This is a visualization of transactions from the Seattle Public Library, taken from a dataset of over 66 million entries collected since 2005. Through this database, I was able to experiment with various methods to filter huge collections of information, attempting to extract meaningful patterns and depict them visually. Many thanks to Professor George Legrady for gaining access to this data.
In this version, I created a 3D map of the 11 most frequently referenced countries and the words most often associated with each for all of 2010. I did this by collecting the first three subject headings for every item circulated with a title referencing a country in either noun or adjective form (for example, “china” or “chinese”). This created a large text file which I simply parsed in terms of word frequency.

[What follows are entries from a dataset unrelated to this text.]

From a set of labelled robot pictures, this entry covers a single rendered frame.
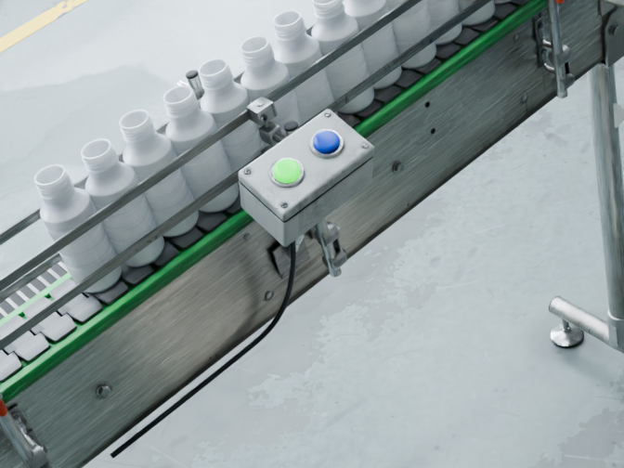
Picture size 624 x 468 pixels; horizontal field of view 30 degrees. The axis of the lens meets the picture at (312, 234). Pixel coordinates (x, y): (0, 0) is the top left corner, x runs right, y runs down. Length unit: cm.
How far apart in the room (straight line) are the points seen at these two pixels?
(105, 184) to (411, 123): 46
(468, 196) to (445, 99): 132
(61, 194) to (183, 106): 18
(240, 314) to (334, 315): 121
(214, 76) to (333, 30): 18
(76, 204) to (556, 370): 140
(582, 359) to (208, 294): 122
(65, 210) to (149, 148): 12
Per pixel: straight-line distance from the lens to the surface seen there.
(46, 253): 133
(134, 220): 138
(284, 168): 129
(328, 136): 132
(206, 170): 141
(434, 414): 246
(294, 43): 146
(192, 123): 139
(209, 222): 145
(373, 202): 159
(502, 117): 173
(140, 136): 136
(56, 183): 133
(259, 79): 143
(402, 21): 156
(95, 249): 137
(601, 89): 198
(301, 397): 256
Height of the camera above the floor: 189
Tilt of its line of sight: 40 degrees down
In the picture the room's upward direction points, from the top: 17 degrees counter-clockwise
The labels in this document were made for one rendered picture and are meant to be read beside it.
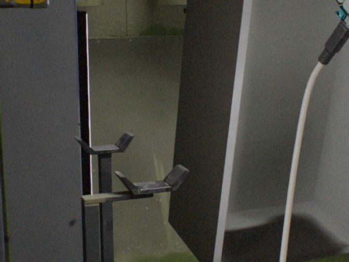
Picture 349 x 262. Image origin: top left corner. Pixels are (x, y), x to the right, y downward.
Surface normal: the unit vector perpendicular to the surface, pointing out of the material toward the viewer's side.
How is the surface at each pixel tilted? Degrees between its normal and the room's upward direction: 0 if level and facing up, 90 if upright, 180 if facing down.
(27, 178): 90
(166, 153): 57
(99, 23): 90
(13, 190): 90
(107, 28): 90
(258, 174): 102
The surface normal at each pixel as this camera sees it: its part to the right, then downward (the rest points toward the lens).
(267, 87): 0.38, 0.37
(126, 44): 0.29, -0.38
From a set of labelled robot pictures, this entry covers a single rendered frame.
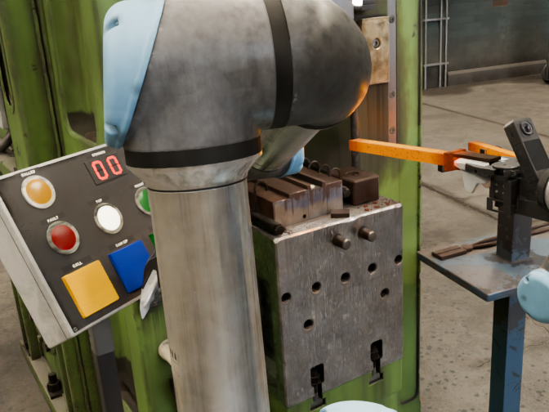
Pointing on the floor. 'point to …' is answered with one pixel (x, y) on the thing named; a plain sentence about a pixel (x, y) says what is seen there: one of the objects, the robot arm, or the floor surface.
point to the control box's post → (106, 366)
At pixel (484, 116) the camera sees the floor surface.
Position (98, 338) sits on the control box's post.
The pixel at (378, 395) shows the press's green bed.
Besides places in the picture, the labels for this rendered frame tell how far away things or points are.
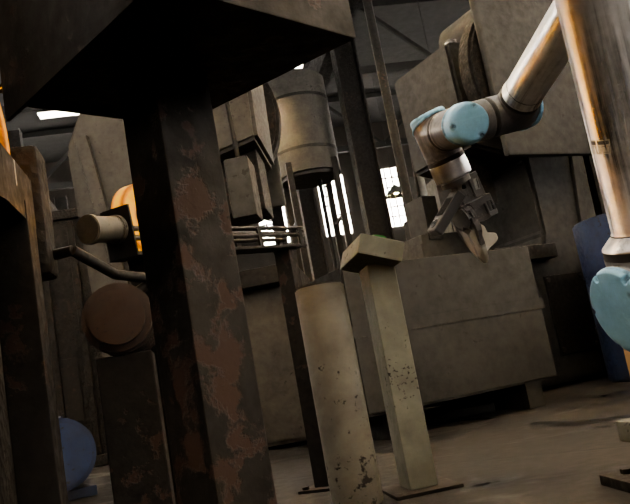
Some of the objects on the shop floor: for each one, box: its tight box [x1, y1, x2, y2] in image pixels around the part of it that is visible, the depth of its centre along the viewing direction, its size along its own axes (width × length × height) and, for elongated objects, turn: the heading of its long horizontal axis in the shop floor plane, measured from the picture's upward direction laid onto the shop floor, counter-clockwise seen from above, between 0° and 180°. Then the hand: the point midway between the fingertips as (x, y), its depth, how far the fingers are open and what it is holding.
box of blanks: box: [303, 246, 557, 440], centre depth 367 cm, size 103×83×77 cm
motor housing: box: [81, 283, 176, 504], centre depth 139 cm, size 13×22×54 cm, turn 142°
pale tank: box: [267, 68, 353, 282], centre depth 1029 cm, size 92×92×450 cm
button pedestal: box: [340, 233, 464, 501], centre depth 184 cm, size 16×24×62 cm, turn 142°
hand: (481, 259), depth 178 cm, fingers closed
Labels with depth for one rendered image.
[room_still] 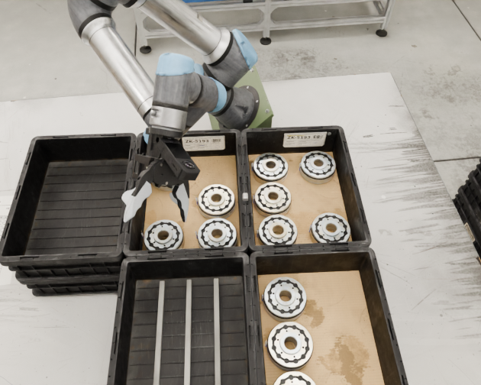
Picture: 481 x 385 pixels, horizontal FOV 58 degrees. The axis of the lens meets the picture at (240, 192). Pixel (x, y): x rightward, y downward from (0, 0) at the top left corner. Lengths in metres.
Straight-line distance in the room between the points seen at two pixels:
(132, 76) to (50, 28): 2.51
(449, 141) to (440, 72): 0.62
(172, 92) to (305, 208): 0.53
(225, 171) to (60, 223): 0.49
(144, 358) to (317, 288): 0.45
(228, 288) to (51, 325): 0.50
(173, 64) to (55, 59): 2.40
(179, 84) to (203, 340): 0.58
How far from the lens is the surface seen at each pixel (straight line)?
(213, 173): 1.29
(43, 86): 3.08
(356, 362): 1.08
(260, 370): 0.94
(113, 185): 1.32
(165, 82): 0.91
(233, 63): 1.32
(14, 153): 1.70
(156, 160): 0.90
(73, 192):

The result reveals interesting trends: “war” was the word most often associated with Germany, “cooking” and “food” were important categories for every country except England and Ireland (proving the fact that no one likes British food), and “women” was one of the most words most associated with France, etc. To add another layer of information, I’ve included scrolling “trackers” at the bottom that display actual titles of items containing these subject/keyword pairs (Italian + food, etc.).
The countries are listed in order of popularity- China being first- and the 3D blocks can be read as literal representations of the volume of items checked out in each category.
Technically speaking, data manipulation and filtering was done through MySQL in conjunction with some fancy BASH scripts, and all of the visualization was done in Processing. If you’re curious, please feel free to download the source code and try it for yourself.